Конечно, Эйзен был — и эти кадры тоже. Он был — эти касания пальцев, лёгкие сперва и всё более откровенные в конце. Он был — эта нежная кожа, которую ласкают тени то ли ветвей, то ли чьих-то рук. И блики на припудренных щеках — там, куда стремятся губы кавалера. И помада — густая, как шоколад. И тяжёлая тушь, и чернёные брови. Эйзен был — алый жасмин, что хищные мужские зубы вырывают из женского рта.
Границ не было — ни между творцом и его творением, ни между тем, что принято именовать мужским или женским. И Эйзен растворялся в этом безграничье, как растворяется в волнах солнечный свет, — без остатка.
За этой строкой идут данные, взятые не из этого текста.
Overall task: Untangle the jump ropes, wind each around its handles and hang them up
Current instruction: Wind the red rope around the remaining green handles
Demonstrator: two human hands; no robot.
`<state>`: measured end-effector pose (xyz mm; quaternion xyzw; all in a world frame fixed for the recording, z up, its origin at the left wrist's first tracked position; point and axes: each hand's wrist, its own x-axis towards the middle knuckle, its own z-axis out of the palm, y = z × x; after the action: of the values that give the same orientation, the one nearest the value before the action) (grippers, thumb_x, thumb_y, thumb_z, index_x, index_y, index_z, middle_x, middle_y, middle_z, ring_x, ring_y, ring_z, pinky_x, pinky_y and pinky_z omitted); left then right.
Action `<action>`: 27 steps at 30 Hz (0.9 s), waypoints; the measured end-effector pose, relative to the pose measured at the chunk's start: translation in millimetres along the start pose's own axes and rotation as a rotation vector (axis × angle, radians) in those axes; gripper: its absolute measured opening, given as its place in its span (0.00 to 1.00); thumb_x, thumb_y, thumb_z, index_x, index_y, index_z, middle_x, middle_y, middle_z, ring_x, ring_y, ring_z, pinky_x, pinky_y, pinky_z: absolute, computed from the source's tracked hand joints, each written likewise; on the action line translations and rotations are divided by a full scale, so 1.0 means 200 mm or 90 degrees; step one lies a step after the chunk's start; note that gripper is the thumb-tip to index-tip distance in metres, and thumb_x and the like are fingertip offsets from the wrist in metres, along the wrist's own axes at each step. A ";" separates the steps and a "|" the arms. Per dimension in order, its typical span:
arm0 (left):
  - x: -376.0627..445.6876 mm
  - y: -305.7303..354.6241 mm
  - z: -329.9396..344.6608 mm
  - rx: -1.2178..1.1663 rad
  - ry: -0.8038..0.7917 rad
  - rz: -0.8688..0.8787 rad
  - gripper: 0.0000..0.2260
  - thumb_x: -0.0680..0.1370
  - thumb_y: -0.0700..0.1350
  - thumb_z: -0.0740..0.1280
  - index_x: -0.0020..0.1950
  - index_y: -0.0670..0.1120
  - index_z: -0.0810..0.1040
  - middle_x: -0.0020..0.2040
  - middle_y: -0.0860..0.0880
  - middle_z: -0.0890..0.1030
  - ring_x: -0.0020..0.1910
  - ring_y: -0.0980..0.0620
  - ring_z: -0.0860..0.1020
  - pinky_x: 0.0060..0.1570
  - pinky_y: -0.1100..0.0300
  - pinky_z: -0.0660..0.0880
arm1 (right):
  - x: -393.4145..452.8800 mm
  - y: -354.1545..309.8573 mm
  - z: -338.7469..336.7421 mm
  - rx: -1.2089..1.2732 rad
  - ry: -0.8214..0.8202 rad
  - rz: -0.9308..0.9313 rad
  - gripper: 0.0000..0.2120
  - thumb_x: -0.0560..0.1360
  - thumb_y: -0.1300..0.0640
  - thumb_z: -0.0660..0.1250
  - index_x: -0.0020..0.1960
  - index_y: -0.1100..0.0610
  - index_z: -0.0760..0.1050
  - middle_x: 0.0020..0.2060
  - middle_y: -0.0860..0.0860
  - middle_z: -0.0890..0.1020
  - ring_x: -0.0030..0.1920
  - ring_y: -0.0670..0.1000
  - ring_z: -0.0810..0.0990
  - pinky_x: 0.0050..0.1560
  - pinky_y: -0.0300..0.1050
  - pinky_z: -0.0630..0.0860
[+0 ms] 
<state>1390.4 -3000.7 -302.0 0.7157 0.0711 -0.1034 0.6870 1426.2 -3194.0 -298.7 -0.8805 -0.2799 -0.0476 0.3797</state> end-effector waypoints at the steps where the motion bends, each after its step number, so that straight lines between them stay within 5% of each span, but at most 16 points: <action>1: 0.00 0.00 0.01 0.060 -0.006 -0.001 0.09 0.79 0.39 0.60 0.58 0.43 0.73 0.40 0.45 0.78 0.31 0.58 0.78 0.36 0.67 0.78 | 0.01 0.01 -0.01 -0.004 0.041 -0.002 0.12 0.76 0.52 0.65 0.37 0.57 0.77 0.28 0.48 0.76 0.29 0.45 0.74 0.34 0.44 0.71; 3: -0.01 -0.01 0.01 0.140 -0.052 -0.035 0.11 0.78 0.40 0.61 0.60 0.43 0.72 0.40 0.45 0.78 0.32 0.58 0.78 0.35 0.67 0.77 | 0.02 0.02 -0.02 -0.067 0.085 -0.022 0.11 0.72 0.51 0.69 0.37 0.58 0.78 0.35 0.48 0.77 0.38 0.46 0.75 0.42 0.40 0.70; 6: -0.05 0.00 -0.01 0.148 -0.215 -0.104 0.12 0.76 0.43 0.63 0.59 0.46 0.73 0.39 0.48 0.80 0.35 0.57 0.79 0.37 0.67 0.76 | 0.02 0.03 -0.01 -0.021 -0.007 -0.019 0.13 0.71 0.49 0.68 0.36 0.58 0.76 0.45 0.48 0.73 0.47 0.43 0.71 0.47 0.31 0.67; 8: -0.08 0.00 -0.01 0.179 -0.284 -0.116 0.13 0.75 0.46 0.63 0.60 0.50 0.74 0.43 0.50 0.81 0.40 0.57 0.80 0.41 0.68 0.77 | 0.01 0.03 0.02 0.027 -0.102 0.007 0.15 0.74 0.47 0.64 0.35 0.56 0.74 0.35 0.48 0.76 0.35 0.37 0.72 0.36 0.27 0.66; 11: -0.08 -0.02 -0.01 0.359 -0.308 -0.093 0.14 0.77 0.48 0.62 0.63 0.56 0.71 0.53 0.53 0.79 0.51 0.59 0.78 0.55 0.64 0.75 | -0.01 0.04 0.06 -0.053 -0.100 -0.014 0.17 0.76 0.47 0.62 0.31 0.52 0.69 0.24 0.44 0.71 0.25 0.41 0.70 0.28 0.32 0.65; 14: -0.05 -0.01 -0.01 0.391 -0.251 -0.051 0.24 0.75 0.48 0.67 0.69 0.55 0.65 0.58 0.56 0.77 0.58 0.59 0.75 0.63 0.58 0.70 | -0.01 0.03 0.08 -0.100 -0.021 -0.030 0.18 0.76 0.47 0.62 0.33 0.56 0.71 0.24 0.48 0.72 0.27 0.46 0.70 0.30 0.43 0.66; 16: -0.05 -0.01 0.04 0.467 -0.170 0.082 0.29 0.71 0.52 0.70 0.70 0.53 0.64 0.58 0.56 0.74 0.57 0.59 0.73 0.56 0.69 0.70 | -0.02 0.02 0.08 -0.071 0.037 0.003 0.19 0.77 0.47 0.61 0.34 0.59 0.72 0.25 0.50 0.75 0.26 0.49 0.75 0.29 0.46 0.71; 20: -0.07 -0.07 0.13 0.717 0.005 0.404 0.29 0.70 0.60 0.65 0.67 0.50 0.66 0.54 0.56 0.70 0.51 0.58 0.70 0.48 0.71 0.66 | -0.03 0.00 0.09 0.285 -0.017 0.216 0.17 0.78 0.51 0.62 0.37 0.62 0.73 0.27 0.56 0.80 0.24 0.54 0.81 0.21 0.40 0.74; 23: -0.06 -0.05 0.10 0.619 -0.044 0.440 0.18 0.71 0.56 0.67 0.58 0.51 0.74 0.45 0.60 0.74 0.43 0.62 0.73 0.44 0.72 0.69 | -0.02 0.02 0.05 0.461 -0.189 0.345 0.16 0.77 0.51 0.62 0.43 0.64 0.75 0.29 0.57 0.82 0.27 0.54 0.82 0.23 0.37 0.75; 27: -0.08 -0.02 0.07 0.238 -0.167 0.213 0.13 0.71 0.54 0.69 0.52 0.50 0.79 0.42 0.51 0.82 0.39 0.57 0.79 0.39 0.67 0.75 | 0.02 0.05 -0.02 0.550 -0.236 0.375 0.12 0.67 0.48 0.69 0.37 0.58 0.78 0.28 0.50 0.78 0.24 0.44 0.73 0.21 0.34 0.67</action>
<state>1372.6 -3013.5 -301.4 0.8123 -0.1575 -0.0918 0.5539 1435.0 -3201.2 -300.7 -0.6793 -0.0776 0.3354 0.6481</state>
■ Шуб — Эйзенштейну: “Вам скорее, как можно скорее надо возвращаться в СССР”.
Шумяцкий — Эйзенштейну: “Мы ждём Вашего приезда, откровенно говоря, ждём вне всякой зависимости от Вашей мексиканской фильмы… мы проявляем нетерпение, ибо дальнейший Ваш отрыв от советской кинематографии со всех точек зрения недопустим”.
Аташева — Эйзенштейну: “Умоляю вас поверить. Ваше положение становится все более и более невыносимым. Невозможно оставаться в Мексике даже неделю. Поймите. Не могу обсуждать детали. Телеграфируйте немедленно… Гриша должен закончить фильм сам. Сейчас не время детских игр”.
Сталин — Синклеру: “Эйзенштейн потерял доверие своих товарищей в Советском Союзе. Его считают дезертиром, который порвал со своей страной”.
■ Рождество тридцать первого Эйзен встретил один. Возраст его аккурат равнялся Христову, а жизнь грозила закончиться в полном соответствии с законами библейской драматургии.
Вот уже полгода они с Тисом “жили плантаторами” — в ста верстах от Мехико, на затерянной в прерии гасиенде. Хозяин, устав от общества собственных батраков, собак и свиней, охотно пустил иностранцев поснимать его владения — на пару недель, как предполагалось вначале, которые после растянулись на пару месяцев, а затем ещё на пару и ещё. За постой брал не деньгами (их у съёмочной группы и не было), а разговорами и впечатлениями: едва не каждую съёмку наблюдал от начала и до конца, развалившись в кресле-качалке и бесконечно попивая пульке из многолитровой кружки (ферма занималась изготовлением пульке, так что перебоев с напитком не было). Хозяйские псы, каждый размером со среднего льва, валялись рядом и тоже наблюдали, как день за днём взъерошенные и небритые rusos суетились — то во дворе, то в комнатах, то снаружи ранчо, — выставляя штативы с камерой или пытаясь жестами объяснить пеонам их роли.
Гасиенда лежала живописнейше — на плато, как на огромной сцене, окаймлённая задником из гор, — и являла собой крепость, неприступную индейцам и прочим нежеланным гостям. В первые же дни Тис отработал её всю: от арки ворот, через которую открывался наружу абсолютно возрожденческий вид, до геометрически ровных посадок магея — бессчётных голубых звёзд на золоте прерии, от горизонта и до горизонта. Жаль, что не имелось под рукой аэроплана — заснять эдакую красоту из поднебесья, одним кадром.